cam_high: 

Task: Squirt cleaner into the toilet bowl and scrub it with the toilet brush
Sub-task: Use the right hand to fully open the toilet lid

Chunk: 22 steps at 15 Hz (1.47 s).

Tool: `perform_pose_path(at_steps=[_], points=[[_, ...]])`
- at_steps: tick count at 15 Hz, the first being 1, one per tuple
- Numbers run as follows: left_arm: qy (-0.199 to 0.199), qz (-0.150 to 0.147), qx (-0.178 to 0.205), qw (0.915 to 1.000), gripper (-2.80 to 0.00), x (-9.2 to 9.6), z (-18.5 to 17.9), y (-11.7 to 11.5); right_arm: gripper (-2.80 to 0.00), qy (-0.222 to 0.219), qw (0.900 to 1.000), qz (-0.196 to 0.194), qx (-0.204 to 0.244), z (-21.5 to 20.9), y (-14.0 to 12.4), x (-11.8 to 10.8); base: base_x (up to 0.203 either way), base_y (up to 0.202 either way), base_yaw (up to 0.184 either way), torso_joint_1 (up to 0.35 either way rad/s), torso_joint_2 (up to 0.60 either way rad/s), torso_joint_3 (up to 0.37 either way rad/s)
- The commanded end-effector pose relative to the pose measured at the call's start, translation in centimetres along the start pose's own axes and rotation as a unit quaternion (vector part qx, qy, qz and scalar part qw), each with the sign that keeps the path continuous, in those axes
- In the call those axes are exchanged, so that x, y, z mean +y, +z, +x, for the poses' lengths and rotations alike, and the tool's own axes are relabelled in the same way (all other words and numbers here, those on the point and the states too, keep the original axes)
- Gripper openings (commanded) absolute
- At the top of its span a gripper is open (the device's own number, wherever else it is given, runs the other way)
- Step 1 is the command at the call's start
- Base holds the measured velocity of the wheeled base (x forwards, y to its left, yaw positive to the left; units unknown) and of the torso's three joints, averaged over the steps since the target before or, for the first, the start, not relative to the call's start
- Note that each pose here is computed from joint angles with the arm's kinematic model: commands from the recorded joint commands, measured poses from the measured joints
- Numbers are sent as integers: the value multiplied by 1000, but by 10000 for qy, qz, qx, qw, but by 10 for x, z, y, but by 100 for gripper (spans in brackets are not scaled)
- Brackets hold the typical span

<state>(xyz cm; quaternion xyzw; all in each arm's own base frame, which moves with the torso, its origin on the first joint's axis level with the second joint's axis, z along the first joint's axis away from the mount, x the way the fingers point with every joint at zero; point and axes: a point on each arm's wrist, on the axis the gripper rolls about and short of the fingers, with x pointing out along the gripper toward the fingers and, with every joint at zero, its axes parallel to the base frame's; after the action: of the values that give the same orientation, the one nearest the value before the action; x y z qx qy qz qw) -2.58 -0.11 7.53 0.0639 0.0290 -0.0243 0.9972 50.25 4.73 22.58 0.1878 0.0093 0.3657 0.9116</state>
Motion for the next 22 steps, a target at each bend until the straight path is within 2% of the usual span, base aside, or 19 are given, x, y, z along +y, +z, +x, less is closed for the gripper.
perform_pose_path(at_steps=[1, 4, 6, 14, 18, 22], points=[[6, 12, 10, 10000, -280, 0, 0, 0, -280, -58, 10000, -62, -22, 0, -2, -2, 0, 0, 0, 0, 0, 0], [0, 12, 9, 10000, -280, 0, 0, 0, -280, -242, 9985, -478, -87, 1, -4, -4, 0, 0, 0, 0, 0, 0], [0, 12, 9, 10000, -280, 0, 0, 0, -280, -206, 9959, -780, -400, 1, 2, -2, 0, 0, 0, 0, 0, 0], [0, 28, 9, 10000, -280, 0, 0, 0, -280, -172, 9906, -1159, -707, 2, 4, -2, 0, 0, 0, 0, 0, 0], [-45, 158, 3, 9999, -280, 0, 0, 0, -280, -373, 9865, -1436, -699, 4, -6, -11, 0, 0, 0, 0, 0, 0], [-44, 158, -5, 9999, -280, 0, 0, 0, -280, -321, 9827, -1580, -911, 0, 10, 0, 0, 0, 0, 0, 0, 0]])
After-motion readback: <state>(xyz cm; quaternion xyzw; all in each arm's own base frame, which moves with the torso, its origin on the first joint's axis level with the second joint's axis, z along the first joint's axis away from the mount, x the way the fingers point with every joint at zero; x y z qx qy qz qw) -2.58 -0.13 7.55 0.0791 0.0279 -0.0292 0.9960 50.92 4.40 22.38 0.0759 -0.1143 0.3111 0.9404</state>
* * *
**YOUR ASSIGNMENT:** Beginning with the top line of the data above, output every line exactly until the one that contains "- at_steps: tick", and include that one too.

**RESPONSE BOX:**
cam_high: 

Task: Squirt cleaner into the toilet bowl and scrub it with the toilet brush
Sub-task: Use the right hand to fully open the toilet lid

Chunk: 22 steps at 15 Hz (1.47 s).

Tool: `perform_pose_path(at_steps=[_], points=[[_, ...]])`
- at_steps: tick count at 15 Hz, the first being 1, one per tuple

No additional output is needed.